Contracten en projecten gaan over samenwerking. Samenwerking is gedrag van mensen. Samenwerkend gedrag is niet alleen aan de orde als de zon schijnt, maar vooral als er ‘zwaar weer’ is. En dat leren we in de bouw onvoldoende. We praten wel over de problemen maar onvoldoende vanuit de problemen wanneer zich die voordoen.

Wij pleiten voor (nog) meer bewustzijn van het belang van samenwerking. Laten we gaan acteren vanuit een gedoceerde en op de situatie afgestemde aanpak (fase 2 en 3). Dat is een leerproces, waarin de volgende stappen helpend zijn:

  1. Onderken ’t belang van samenwerking

Dit klinkt misschien logisch. Toch zijn er legio mensen die het samenwerken als een bijzaak zien (en dientengevolge zo handelen). Echt waar: een goede samenwerking versnelt, bespaart geld en brengt een goed project tot stand.

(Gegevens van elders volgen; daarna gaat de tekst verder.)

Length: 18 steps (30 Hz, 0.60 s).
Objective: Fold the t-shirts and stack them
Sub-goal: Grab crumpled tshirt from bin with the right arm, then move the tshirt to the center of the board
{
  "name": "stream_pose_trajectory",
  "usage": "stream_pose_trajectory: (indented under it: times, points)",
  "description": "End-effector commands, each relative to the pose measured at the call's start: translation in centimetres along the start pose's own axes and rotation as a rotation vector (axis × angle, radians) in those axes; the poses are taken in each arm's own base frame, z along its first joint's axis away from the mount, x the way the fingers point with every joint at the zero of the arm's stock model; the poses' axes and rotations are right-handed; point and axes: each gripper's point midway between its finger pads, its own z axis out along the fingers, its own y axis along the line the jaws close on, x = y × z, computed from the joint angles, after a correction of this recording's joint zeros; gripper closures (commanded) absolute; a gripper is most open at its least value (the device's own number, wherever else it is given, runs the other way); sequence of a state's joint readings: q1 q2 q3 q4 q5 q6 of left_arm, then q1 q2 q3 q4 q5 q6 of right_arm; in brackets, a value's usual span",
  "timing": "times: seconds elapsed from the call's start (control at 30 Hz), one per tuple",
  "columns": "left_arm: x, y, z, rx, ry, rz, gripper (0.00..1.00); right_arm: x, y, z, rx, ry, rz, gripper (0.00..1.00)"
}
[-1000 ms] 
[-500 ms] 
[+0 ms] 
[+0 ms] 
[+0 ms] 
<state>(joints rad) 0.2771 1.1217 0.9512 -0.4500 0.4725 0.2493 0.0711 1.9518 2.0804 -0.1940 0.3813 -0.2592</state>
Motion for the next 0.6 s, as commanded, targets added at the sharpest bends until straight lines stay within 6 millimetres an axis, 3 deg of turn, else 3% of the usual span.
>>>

  1. Maak samenwerking integraal onderdeel van de projectscope

Beleg samenwerking in je plan. Plan de momenten in waarop de samenwerking wordt gemonitord. Benoem een functionaris intern en/of extern die de ‘samenwerkingssituatie’ periodiek peilt en bespreekt met het kernteam. Schakel de functionarissen op indien nodig – bij fase 1, 2 en 3 -, bij het overleg, bij besprekingen. Geef de functionarissen ruimte om interventies te plegen, zodat er een leereffect ontstaat en betrokkenen het volgende keer beter doen.

  1. Onderken je eigen aandeel

Jouw zwijgen of jouw praten beïnvloedt de samenwerkingssituatie. Wat je doet of niet doet, is niet goed of fout, maar heeft wel invloed. Wees je ervan bewust dat wat de ander doet, mede veroorzaakt wordt door jouw gedrag. Onderken je dit? Laat jezelf bijstaan d.m.v. een expert, en volg sowieso een opleiding waarin je gedrag- en handelingsalternatieven aanleert.